Galápagos - Las Grietas

Las Grietas

Sem dúvida uma das mais belas atrações de todo arquipélago de Galápagos, Las Grietas é formada por dois grandes paredões de rochas vulcânicas atravessadas por um braço d’água incrivelmente cristalino. Este canal apresenta uma ligação entre água doce da ilha e água do mar, o que torna sua água salobra pela mistura dessas duas fontes.

Uma das grandes vantagens de Las Grietas é poder ir sem ter que comprar nenhum pacote ou contratar guia. Há, claro, quem opte por estas comodidades, mas na minha avaliação é um gasto desnecessário. Segue um roteiro de como aproveitar bem o passeio sem torrar muitas verdinhas.

Placa informativa sobre Las Grietas

Para ir a Las Grietas é preciso pegar o taxi marinho no porto em Puerto Ayora, no valor de 80 centavos de dólar por pessoa. Esse taxi deixa num outro ponto da ilha, a uns cinco minutos de distância (ou menos).

Trilha para Las Grietas

Na sequência há uma trilha que leva até a Praia dos Alemães, com uns 10 minutos de caminhada. É uma bela praia no meio do caminho, mas não se detenha nela. Vale mais a pena seguir por mais uns 15 minutos e chegar até Las Grietas, o verdadeiro destino do passeio. Acreditem, a qualquer minuto pode chegar uma excursão cheia de turistas e crianças capazes de transformar um pedaço do paraíso na mais autêntica farofa tropical.

 Os locais de sombra são muito poucos. Garrafinha d'água sempre à mão!

Todo o caminho é bem sinalizado sobre onde entrar e, principalmente, sobre onde NÃO entrar (as propriedades particulares deixam clara a situação pra quem passa pelas suas entradas). Não é uma trilha que exige muito esforço, mas também na em quase nenhuma sombra. Então leve sempre chapéu (ou boné), protetor solar, um calçado confortável e água. Muita água! Tem até um boteco no meio do caminho, onde é possível comprar algum salgado pra comer e uma cerveja bem gelada. Mas isso é raridade nas ilhas quando se vai a alguma atração. Não conte com ele e leve sempre com você esses itens de primeira necessidade.

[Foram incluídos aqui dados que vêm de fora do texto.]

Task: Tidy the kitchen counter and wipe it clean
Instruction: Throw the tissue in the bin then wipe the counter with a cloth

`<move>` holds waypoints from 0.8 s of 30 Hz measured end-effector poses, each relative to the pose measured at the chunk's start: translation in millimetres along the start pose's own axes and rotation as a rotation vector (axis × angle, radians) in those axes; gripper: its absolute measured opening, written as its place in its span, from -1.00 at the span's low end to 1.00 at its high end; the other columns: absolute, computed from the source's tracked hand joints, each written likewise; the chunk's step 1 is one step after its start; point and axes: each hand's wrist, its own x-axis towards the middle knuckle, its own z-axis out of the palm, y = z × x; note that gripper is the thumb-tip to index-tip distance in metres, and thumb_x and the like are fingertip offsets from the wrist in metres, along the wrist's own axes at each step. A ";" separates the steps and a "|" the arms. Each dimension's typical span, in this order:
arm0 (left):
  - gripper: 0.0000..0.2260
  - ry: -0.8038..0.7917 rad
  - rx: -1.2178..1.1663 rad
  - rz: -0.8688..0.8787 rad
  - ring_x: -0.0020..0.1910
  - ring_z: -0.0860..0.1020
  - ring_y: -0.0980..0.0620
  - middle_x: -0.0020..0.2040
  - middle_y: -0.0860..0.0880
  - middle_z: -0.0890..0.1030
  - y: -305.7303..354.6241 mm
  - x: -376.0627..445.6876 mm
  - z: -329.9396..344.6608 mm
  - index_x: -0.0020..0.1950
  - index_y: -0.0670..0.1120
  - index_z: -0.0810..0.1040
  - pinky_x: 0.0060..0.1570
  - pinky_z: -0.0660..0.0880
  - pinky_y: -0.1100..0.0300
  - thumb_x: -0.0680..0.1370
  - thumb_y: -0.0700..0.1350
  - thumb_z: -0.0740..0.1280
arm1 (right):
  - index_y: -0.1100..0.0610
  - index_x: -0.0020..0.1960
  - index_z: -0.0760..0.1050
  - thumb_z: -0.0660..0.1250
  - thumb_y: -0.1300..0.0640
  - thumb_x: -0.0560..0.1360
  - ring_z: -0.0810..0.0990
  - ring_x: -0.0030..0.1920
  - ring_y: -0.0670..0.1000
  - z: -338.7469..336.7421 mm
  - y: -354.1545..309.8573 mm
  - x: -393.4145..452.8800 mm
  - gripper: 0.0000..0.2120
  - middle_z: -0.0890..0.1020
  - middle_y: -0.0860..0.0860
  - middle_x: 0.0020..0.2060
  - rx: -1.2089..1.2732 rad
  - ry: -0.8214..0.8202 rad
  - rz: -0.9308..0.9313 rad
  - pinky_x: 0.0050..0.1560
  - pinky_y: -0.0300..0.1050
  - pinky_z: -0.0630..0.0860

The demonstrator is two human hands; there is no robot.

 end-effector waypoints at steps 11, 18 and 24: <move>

Tinha um cacto feliz no meio do caminho

Las Grietas é um lugar maravilhoso e vale a pena ir cedo pra pegar o local com menos gente e com boa incidência dos raios solares. A água é cristalina e dá pra ver o fundo direitinho, ainda mais quando bate sol. (Não se esqueça, lá é literalmente uma greta, e não passa sol por ela o dia inteiro). Lugar perfeito pra levar viseira e snorkel e abusar do mergulho.  A água é fria mas o corpo se acostuma bem rápido.

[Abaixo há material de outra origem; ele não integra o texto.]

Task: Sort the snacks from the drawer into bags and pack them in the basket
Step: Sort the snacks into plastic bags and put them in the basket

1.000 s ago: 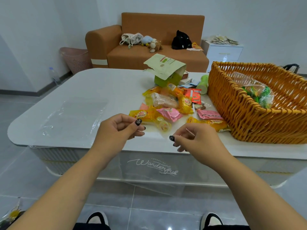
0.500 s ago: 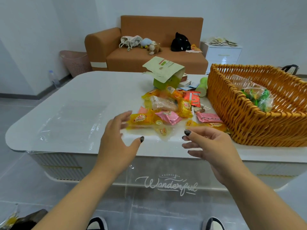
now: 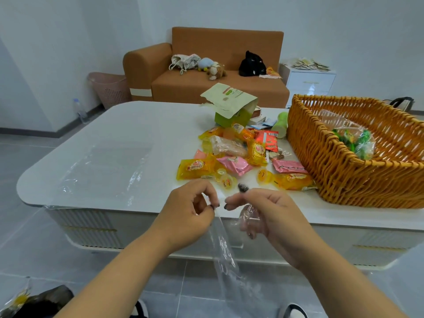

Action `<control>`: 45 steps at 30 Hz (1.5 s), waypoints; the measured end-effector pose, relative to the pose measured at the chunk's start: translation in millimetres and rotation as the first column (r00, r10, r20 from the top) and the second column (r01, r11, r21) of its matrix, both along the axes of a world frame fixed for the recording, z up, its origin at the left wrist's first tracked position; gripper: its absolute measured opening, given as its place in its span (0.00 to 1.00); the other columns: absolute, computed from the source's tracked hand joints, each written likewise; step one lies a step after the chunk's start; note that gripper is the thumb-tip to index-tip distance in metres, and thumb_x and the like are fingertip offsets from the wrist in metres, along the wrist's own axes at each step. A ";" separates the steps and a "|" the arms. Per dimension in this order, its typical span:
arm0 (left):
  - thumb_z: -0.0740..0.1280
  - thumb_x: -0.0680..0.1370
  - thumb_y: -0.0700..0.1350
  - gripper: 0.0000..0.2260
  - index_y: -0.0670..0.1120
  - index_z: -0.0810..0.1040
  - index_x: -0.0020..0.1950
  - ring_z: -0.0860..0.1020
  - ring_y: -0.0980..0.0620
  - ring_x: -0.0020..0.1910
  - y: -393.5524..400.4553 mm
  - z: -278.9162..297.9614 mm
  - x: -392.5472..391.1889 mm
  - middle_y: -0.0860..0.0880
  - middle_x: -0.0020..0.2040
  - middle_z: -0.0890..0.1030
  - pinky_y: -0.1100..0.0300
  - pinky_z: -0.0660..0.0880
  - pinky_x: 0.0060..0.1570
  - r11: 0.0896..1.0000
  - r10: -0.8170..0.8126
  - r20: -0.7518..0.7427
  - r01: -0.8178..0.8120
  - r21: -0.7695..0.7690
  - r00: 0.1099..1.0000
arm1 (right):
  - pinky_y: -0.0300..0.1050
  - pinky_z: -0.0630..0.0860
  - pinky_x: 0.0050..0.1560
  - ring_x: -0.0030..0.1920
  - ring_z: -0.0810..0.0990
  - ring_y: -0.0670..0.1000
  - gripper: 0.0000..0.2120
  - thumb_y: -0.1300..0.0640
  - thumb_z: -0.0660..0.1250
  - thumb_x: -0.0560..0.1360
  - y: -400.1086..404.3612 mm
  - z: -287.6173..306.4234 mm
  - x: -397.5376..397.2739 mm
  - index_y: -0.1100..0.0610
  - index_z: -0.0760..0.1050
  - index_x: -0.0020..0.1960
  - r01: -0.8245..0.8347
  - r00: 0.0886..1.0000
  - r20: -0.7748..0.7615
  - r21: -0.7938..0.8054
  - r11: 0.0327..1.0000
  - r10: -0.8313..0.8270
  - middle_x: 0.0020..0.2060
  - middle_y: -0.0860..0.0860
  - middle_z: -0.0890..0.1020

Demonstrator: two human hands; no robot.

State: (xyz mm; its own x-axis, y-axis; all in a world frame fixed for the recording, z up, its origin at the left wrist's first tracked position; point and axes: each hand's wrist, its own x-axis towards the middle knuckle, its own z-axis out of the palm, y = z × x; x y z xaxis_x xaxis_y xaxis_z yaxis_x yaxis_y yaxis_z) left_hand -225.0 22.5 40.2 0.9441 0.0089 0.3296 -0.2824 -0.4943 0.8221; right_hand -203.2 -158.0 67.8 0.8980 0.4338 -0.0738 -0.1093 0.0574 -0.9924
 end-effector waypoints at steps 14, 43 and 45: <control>0.73 0.72 0.32 0.18 0.53 0.78 0.29 0.85 0.51 0.45 0.6 2.9 9.6 0.58 0.62 0.79 0.51 0.80 0.53 0.981 0.039 -0.254 -0.086 -0.175 0.966 | 0.30 0.68 0.51 0.55 0.73 0.44 0.20 0.58 0.74 0.69 6.6 -25.2 -4.9 0.46 0.76 0.59 -0.007 0.770 0.565 -0.458 0.889 0.297 0.50 0.42 0.73; 0.79 0.67 0.55 0.26 0.58 0.77 0.63 0.80 0.57 0.58 24.2 0.9 -5.2 0.56 0.57 0.83 0.56 0.78 0.60 0.964 -0.264 -0.603 0.186 -0.190 0.753 | 0.44 0.79 0.34 0.27 0.82 0.49 0.05 0.65 0.68 0.74 -53.2 -5.4 36.6 0.58 0.78 0.40 0.484 0.854 0.415 -0.409 0.774 -0.314 0.28 0.53 0.83; 0.74 0.71 0.49 0.16 0.52 0.82 0.58 0.82 0.55 0.55 25.5 -3.0 -3.7 0.53 0.53 0.85 0.51 0.77 0.61 0.982 -0.176 -0.593 0.096 -0.164 0.786 | 0.48 0.81 0.34 0.24 0.80 0.52 0.03 0.66 0.66 0.74 -57.9 0.0 37.7 0.61 0.78 0.43 0.522 0.846 0.305 -0.306 0.796 -0.438 0.28 0.54 0.83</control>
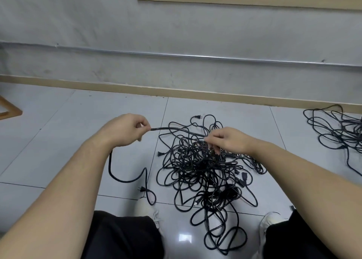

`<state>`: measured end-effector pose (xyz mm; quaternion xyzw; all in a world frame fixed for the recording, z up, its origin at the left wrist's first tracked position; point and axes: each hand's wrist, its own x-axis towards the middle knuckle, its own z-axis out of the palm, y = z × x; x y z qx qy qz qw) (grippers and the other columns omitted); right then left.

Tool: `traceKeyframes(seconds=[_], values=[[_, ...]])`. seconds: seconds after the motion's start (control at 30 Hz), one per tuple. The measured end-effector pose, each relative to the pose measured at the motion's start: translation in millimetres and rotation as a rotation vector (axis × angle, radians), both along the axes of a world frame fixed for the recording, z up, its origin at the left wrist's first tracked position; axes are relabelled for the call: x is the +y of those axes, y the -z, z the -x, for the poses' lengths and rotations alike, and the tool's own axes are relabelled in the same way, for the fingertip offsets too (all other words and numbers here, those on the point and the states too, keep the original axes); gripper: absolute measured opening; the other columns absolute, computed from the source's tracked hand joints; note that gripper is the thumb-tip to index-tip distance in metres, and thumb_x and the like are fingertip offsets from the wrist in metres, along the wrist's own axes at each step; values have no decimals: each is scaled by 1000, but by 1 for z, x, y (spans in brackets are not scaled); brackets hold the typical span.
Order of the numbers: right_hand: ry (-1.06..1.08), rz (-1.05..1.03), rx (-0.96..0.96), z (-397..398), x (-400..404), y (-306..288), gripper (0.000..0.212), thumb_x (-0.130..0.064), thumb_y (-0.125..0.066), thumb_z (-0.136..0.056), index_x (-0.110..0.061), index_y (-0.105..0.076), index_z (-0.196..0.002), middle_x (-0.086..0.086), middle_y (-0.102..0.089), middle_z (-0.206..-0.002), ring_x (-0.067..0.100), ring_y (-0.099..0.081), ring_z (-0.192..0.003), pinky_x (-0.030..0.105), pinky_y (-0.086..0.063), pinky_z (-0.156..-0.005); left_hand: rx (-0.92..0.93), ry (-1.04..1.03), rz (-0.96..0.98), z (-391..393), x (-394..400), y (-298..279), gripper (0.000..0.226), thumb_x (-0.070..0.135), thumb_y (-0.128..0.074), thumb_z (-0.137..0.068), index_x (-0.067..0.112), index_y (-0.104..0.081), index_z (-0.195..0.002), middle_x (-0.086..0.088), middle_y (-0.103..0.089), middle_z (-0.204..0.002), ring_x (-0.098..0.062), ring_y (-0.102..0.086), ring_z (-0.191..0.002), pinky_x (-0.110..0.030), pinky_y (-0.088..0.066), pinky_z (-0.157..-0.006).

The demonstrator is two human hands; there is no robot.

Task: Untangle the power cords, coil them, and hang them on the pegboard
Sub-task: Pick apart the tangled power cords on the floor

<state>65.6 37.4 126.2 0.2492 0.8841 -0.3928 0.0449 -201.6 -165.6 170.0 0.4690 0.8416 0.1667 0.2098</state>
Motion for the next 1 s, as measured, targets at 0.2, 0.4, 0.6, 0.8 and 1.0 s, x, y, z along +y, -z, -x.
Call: traceKeyframes(seconds=[0.2,0.4,0.6,0.8,1.0], values=[[16,-98,197,19,-17,-16,32,-58,-52,-96,-30,-65,-88,-5,-63,-72,15,-58,-67,36,-54,-73,-301,153,-36,-31,11,5,36,57,-63,-93,51,-54,-128,18,-66,-106,-9,-68,-77,-24,-49,-73],[0,56,315,22,-34,-25,41,-67,-50,-87,-32,-63,-70,-3,-61,-66,12,-52,-60,36,-48,-66,-302,330,-215,-67,34,-5,22,40,-56,-102,35,-67,-84,19,-50,-60,-2,-42,-56,-18,-34,-56],[-76,230,-15,12,-28,-10,49,-73,-58,-86,-28,-77,-95,-22,-66,-78,-4,-59,-75,27,-42,-80,-242,240,-294,-57,28,-13,25,42,-65,-97,32,-71,-76,16,-51,-54,-5,-37,-50,-22,-32,-52],[-47,-25,-145,5,-12,14,34,-56,-61,-96,-26,-64,-81,-10,-66,-74,2,-56,-64,25,-40,-69,-190,67,-327,-36,21,-10,25,45,-75,-89,27,-73,-73,13,-55,-56,-5,-41,-52,-26,-34,-57],[72,325,-63,-4,-4,2,40,-40,-56,-102,-6,-64,-84,6,-74,-78,6,-58,-61,18,-41,-68,18,-14,-168,-6,20,2,36,61,-77,-78,27,-69,-72,6,-56,-59,-13,-47,-58,-29,-36,-58]])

Gordinho tentando estragar a foto

Depois de mergulhar nas águas de Las Grietas, entes de ir embora, há ainda uma opção da qual li pouco a respeito na internet. Quase chegando no local há uma pequena entrada à esquerda que leva para um mirante tanto da ilha quando da própria greta. Lugar excelente para tirar as melhores fotos do passeio e ver uns nativos malucos pulando na água de grandes alturas.

 Praia dos Alemães

No caminho vê volta, vale a pena dar uma parada na Praia dos Alemães. Águas cristalinas, super calmas e rasas, ótimas pra relaxar (especialmente se você se cansou das caminhadas). Cuidado apenas com os locais de nidação de iguanas, que estão fartamente sinalizados. Preservação é a ideia presente em todos os locais do arquipélago.

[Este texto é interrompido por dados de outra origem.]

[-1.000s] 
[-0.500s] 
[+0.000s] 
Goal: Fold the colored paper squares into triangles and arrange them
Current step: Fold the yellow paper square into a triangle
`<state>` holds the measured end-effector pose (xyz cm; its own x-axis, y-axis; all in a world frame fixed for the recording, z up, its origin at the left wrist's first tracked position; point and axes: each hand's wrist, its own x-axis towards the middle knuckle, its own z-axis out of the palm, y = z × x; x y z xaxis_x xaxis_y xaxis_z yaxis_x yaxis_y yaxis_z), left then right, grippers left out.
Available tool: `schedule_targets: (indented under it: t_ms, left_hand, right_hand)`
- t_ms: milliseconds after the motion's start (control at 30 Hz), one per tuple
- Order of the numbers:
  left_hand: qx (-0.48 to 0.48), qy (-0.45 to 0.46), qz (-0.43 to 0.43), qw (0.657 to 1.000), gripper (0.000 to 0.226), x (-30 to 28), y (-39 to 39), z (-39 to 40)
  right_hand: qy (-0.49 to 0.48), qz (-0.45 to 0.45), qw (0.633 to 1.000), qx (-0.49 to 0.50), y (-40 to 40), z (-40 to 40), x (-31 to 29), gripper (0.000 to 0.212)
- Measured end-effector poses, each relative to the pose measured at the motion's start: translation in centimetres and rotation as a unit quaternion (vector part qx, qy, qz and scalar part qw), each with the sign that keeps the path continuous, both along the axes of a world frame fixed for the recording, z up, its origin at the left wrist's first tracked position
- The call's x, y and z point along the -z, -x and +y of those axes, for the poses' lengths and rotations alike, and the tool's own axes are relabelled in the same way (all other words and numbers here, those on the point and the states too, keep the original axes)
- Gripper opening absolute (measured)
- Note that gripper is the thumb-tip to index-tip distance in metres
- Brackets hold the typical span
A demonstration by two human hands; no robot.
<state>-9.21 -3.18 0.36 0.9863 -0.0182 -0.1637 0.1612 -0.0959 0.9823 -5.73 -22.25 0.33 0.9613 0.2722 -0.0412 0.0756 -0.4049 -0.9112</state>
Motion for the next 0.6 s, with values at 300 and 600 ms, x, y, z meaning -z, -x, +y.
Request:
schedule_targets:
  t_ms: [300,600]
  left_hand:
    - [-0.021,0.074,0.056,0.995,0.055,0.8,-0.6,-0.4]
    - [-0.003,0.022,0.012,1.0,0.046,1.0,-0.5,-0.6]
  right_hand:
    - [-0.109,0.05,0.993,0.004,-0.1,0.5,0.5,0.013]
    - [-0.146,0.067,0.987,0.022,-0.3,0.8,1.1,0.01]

No fim das contas, tenha reservados os 80 centavos do taxi marinho da volta ao porto de  Puerto Ayora.

Paisagem no retorno ao porto de Puerto Ayora

Resumindo o essencial:
- levar o kit básico de qualquer bom passeio em galápagos: chapéu (ou boné), protetor solar, calçado confortável e água;
- chegar bem cedo ajuda a pegar a água mais bonite e com menos chance de farofada;
- levar snorker e viseira para mergulho;
- passar pelos mirantes e tirar lindas fotos;
- conferir a Praia dos Alemães no caminho de volta.

Até a próxma!

Comentários

Anônimo disse…
Massa, Breno!! Nota dez! Estou esperando os próximos posts. JB
Wagner Dutra disse…
Muito legal !
Anônimo disse…
Pra quem organiza a própria viagem, sei relato é rico em detalhes e ajuda muito! Obrigada!
Você foi em que mês? Quanto tempo ficou?!
Breno Romanini disse…
Muito obrigado, Anônimo!
A viagem aconteceu em abril de 2014, e fiquei 8 dias no arquipélago. Poderia ficar bem mais!